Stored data
▬▬▬▬▬▬
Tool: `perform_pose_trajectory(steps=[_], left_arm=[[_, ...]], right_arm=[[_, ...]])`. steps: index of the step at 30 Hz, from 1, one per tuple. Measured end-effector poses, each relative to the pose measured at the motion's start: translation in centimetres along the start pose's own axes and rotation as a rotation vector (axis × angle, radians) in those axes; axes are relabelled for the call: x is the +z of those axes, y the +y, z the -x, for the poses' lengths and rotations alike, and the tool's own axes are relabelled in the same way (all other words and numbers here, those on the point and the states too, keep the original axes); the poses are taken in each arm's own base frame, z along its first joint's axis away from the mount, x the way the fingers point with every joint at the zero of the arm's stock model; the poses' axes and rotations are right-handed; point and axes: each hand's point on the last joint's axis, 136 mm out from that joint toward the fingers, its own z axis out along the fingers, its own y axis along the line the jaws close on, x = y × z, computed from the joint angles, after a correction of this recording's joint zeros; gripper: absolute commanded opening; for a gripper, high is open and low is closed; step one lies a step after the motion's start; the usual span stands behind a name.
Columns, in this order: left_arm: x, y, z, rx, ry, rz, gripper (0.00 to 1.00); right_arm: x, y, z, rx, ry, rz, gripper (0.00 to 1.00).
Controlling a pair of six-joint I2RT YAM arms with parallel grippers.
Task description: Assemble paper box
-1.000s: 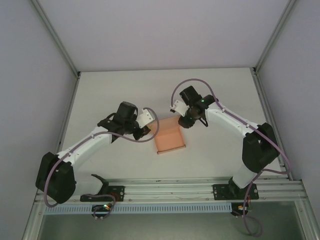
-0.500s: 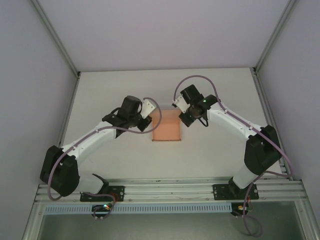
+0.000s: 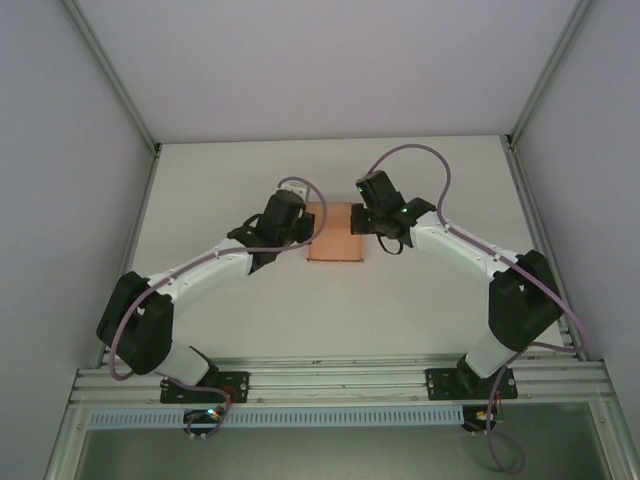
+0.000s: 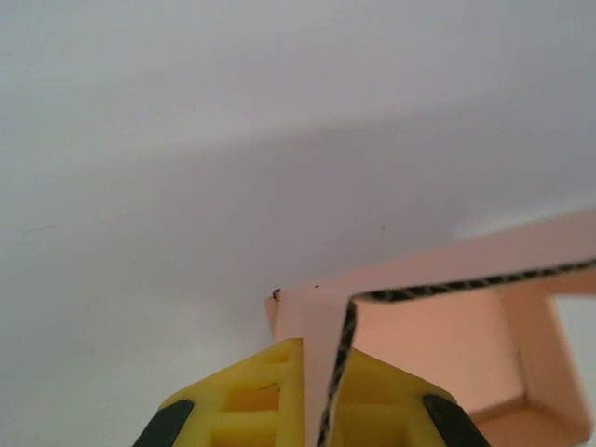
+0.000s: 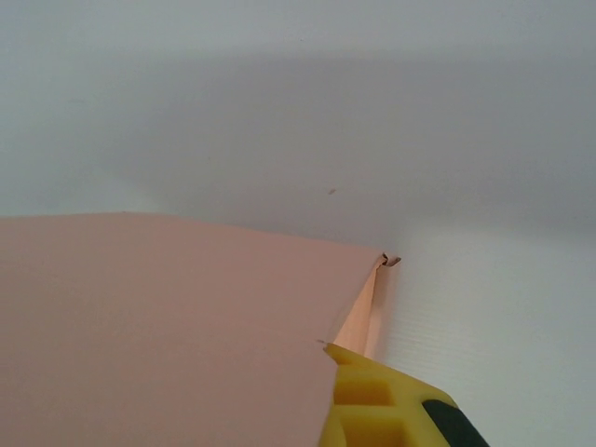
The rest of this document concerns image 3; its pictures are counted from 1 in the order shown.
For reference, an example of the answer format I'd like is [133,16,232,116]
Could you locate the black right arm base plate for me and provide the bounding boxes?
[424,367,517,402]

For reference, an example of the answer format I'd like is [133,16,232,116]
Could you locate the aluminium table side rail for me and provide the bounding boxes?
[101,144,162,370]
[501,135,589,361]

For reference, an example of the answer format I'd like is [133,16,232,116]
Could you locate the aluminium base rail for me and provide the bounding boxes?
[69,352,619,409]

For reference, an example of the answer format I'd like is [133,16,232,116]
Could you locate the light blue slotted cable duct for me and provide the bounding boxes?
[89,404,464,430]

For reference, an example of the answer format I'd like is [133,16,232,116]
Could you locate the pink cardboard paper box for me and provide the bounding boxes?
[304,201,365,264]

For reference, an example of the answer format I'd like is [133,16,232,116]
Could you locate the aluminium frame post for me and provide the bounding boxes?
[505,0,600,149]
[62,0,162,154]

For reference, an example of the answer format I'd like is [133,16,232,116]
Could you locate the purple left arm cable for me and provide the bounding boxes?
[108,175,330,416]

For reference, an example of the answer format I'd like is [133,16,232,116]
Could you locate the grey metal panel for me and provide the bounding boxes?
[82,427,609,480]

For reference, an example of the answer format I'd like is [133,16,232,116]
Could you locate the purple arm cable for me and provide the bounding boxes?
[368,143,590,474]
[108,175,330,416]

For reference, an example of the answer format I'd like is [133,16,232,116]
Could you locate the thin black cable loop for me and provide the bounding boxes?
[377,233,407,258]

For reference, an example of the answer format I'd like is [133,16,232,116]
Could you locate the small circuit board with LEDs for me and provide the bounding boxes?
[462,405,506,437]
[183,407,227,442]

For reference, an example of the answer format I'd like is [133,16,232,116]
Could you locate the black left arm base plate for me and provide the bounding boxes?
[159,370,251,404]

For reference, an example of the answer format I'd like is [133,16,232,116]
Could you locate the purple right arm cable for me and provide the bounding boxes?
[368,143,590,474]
▬▬▬▬▬▬
Assigned task:
All the lines above need to be repeated exactly, with no pictures carried over.

Exercise answer:
Tool: `perform_pose_trajectory(steps=[_], left_arm=[[_, ...]], right_arm=[[_, ...]])`. steps: index of the step at 30 Hz, from 1, one per tuple. Measured end-effector poses, each relative to the pose measured at the motion's start: translation in centimetres along the start pose's own axes and rotation as a rotation vector (axis × angle, radians) in those axes; axes are relabelled for the call: x is the +z of those axes, y the +y, z the -x, for the poses' lengths and rotations alike, and the tool's own axes are relabelled in the same way (all other words and numbers here, those on the point and the states too, keep the original axes); the poses are taken in each arm's own base frame, z along its first joint's axis away from the mount, x the way the fingers point with every joint at the zero of the arm's stock model; the poses' axes and rotations are right-handed; point and axes: each hand's point on the last joint's axis, 136 mm out from that joint toward the fingers, its own z axis out along the fingers, its own y axis along the line the jaws close on, x = y × z, computed from the joint angles, after a correction of this recording's joint zeros; gripper: absolute commanded opening; for a gripper, high is open and low is closed; step one lies a step after the motion's start; the usual span stands behind a name.
Columns, in this order: left_arm: x, y, z, rx, ry, rz, gripper (0.00 to 1.00); right_arm: x, y, z, rx, ry, rz, gripper (0.00 to 1.00).
Controlling a pair of six-joint I2RT YAM arms with parallel grippers.
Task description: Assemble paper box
-1.000s: 
-0.500s: 
+0.000s: 
+0.000s: 
+0.000s: 
The rest of this document concerns image 3; its pictures are counted from 1 in the order shown.
For reference, an example of the answer format I'd like is [133,16,232,116]
Could you locate the black right arm base plate for me and provide the bounding boxes?
[424,367,517,402]

For reference, an example of the answer format I'd like is [133,16,232,116]
Could you locate the aluminium table side rail for me and provide the bounding boxes?
[101,144,162,370]
[501,135,589,361]

For reference, an example of the answer format I'd like is [133,16,232,116]
Could you locate the aluminium base rail for me and provide the bounding boxes?
[69,352,619,409]

For reference, an example of the answer format I'd like is [133,16,232,116]
Could you locate the light blue slotted cable duct for me and provide the bounding boxes?
[89,404,464,430]

For reference, an example of the answer format I'd like is [133,16,232,116]
Could you locate the pink cardboard paper box for me and provide the bounding boxes?
[304,201,365,264]

For reference, an example of the answer format I'd like is [133,16,232,116]
Could you locate the aluminium frame post for me and provide the bounding boxes?
[505,0,600,149]
[62,0,162,154]

For reference, an example of the answer format I'd like is [133,16,232,116]
Could you locate the purple left arm cable for me and provide the bounding boxes?
[108,175,330,416]

For reference, an example of the answer format I'd like is [133,16,232,116]
Could you locate the grey metal panel for me and provide the bounding boxes?
[82,427,609,480]

For reference, an example of the answer format I'd like is [133,16,232,116]
Could you locate the purple arm cable for me and provide the bounding boxes?
[368,143,590,474]
[108,175,330,416]

For reference, an example of the answer format I'd like is [133,16,232,116]
Could you locate the thin black cable loop for me and provide the bounding boxes?
[377,233,407,258]

For reference, an example of the answer format I'd like is [133,16,232,116]
Could you locate the small circuit board with LEDs for me and provide the bounding boxes?
[462,405,506,437]
[183,407,227,442]

For reference, an example of the answer format I'd like is [133,16,232,116]
Could you locate the black left arm base plate for me and provide the bounding boxes?
[159,370,251,404]

For reference, an example of the answer format I'd like is [133,16,232,116]
Could you locate the purple right arm cable for me and provide the bounding boxes?
[368,143,590,474]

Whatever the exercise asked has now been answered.